This Wolff episode reminds me of Michael Hastings' embed with the McChrystal crew.
— Kate Brannen (@K8brannen) January 4, 2018
Amazingly Mike Flynn played a supporting role both times. https://t.co/6R5yQbQRRx
— Zeddy (@Zeddary) January 4, 2018
Because they’re all scorpions in the Oval Office, these days! The Guardian, to its credit, seems to have broken the Wolff story first, and NYMag has a gripping authorized you-are-there excerpt (possibly bumped up, after the the firestorm started). But The Hollywood Reporter scored an excerpt made by Wolff himself, and it is jaw-dropping. He seems to have invited himself into the Oval Office, not just for an afternoon, but repeatedly. The Trump family didn’t pay any attention to the guy on the couch, taking notes (recordings!), because they’re used to treating all random strangers in their quarters as The Help (i.e., invisible to their exalted attention). And all the other operators hanging around — Bannon, Priebus, Spicer, et al — were afraid to challenge Wolff, for fear that he might have more clout than they did… or, at least, that drawing attention to him might draw unwanted attention to them. “”You Can’t Make This S— Up”: My Year Inside Trump’s Insane White House”:
I interviewed Donald Trump for The Hollywood Reporter in June 2016, and he seemed to have liked — or not disliked — the piece I wrote. “Great cover!” his press assistant, Hope Hicks, emailed me after it came out (it was a picture of a belligerent Trump in mirrored sunglasses). After the election, I proposed to him that I come to the White House and report an inside story for later publication — journalistically, as a fly on the wall — which he seemed to misconstrue as a request for a job. No, I said. I’d like to just watch and write a book. “A book?” he responded, losing interest. “I hear a lot of people want to write books,” he added, clearly not understanding why anybody would. “Do you know Ed Klein?”— author of several virulently anti-Hillary books. “Great guy. I think he should write a book about me.” But sure, Trump seemed to say, knock yourself out.
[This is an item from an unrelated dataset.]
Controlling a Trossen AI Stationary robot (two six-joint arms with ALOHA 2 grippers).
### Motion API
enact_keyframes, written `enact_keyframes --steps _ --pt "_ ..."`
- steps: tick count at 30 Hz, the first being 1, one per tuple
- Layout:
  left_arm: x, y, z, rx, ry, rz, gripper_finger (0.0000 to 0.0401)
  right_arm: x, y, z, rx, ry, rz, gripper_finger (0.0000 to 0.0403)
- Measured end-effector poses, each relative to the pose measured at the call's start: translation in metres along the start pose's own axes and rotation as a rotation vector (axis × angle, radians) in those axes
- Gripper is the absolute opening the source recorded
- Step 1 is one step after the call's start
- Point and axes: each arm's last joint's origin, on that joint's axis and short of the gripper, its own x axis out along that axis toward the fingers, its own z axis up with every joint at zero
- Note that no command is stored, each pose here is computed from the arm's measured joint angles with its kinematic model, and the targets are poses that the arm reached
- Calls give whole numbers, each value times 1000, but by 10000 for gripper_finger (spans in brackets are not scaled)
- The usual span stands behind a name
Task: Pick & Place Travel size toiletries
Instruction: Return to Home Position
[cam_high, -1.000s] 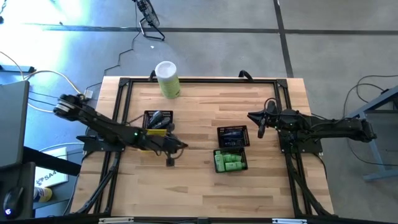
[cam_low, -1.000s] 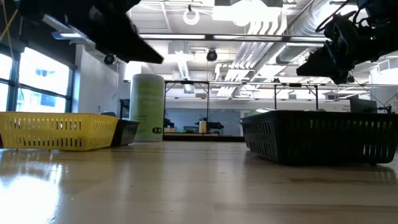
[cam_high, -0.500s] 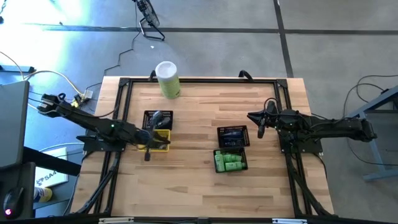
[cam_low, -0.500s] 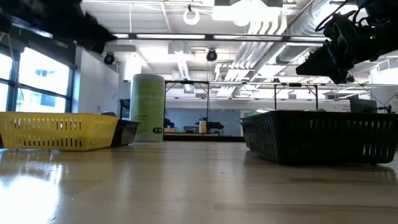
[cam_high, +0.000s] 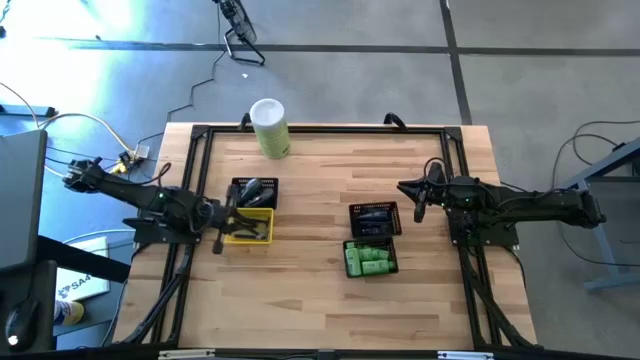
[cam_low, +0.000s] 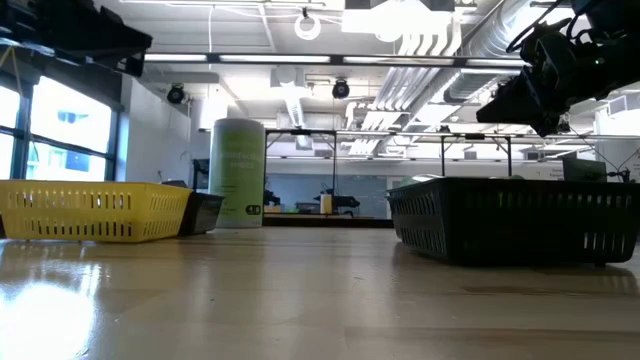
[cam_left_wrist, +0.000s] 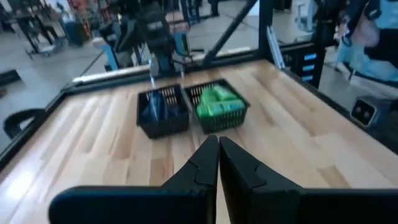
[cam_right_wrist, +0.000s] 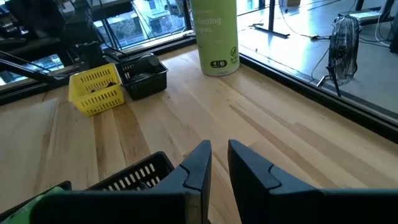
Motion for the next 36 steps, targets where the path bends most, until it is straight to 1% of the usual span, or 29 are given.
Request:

Since the new White House was often uncertain about what the president meant or did not mean in any given utterance, his non-disapproval became a kind of passport for me to hang around — checking in each week at the Hay-Adams hotel, making appointments with various senior staffers who put my name in the “system,” and then wandering across the street to the White House and plunking myself down, day after day, on a West Wing couch…
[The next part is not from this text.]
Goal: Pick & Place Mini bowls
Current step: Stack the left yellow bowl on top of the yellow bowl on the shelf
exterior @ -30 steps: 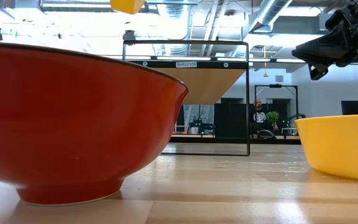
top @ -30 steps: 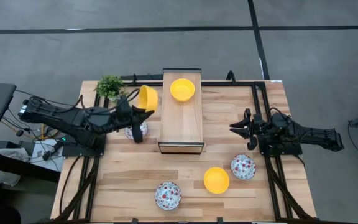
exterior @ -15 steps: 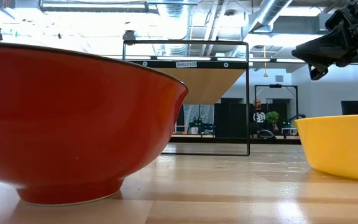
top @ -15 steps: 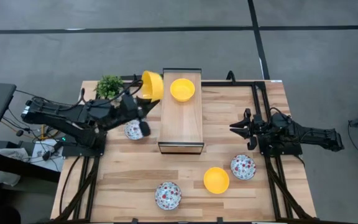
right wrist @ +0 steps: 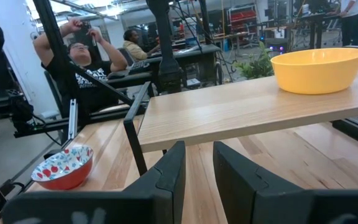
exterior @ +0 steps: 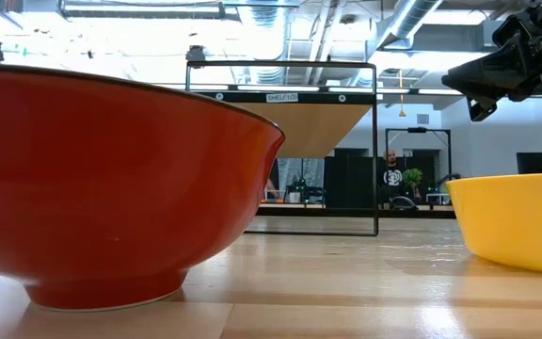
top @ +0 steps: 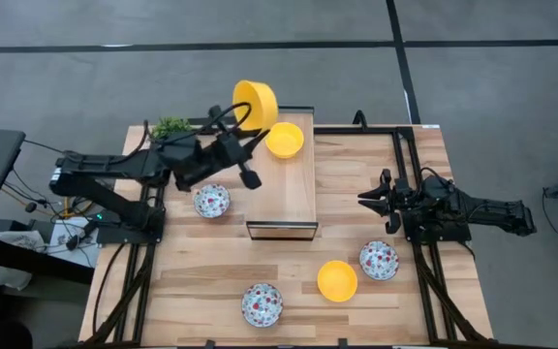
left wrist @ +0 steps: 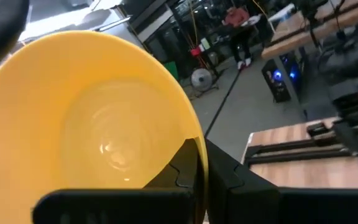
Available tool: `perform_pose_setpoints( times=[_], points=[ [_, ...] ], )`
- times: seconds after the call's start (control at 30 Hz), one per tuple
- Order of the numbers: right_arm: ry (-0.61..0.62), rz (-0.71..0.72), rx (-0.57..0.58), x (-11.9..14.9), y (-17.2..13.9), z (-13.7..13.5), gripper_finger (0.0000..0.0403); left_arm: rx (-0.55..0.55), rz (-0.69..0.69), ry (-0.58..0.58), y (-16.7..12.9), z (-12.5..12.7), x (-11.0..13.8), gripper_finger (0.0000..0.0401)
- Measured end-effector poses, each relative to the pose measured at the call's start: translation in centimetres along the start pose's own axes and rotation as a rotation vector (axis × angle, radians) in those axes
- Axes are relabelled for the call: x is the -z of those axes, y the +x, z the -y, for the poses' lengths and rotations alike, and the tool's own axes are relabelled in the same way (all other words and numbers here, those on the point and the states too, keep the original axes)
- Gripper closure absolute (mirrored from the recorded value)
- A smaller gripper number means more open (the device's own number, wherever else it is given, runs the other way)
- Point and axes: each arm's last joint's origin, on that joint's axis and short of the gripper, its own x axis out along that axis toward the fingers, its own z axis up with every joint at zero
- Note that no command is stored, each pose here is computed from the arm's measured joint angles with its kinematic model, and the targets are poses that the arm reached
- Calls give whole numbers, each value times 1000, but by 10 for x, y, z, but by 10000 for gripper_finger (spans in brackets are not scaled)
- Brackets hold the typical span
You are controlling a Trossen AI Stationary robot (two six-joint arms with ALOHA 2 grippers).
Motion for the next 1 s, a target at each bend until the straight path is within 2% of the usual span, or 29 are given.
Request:
perform_pose_setpoints(
  times=[0.2, 0.4, 0.57, 1.0],
  points=[
    [0, 0, 0, 0, 0, 0, 332, 38, -11, 38, 20, 1, 10, 394],
    [0, 0, 0, 0, 0, 0, 332, 57, -19, 49, 28, -2, 16, 394],
    [0, 0, -1, 0, 0, 0, 332, 200, 69, 64, 33, -5, 21, 394],
    [4, 0, 0, 0, 0, 0, 332, 248, 49, 50, 53, -36, 38, 394]
  ],
)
The nature of the comedy, it was soon clear, was that here was a group of ambitious men and women who had reached the pinnacle of power, a high-ranking White House appointment — with the punchline that Donald Trump was president. Their estimable accomplishment of getting to the West Wing risked at any moment becoming farce.
Open Thread: A Scorpion Among Them, Taking NotesPost + Comments (257)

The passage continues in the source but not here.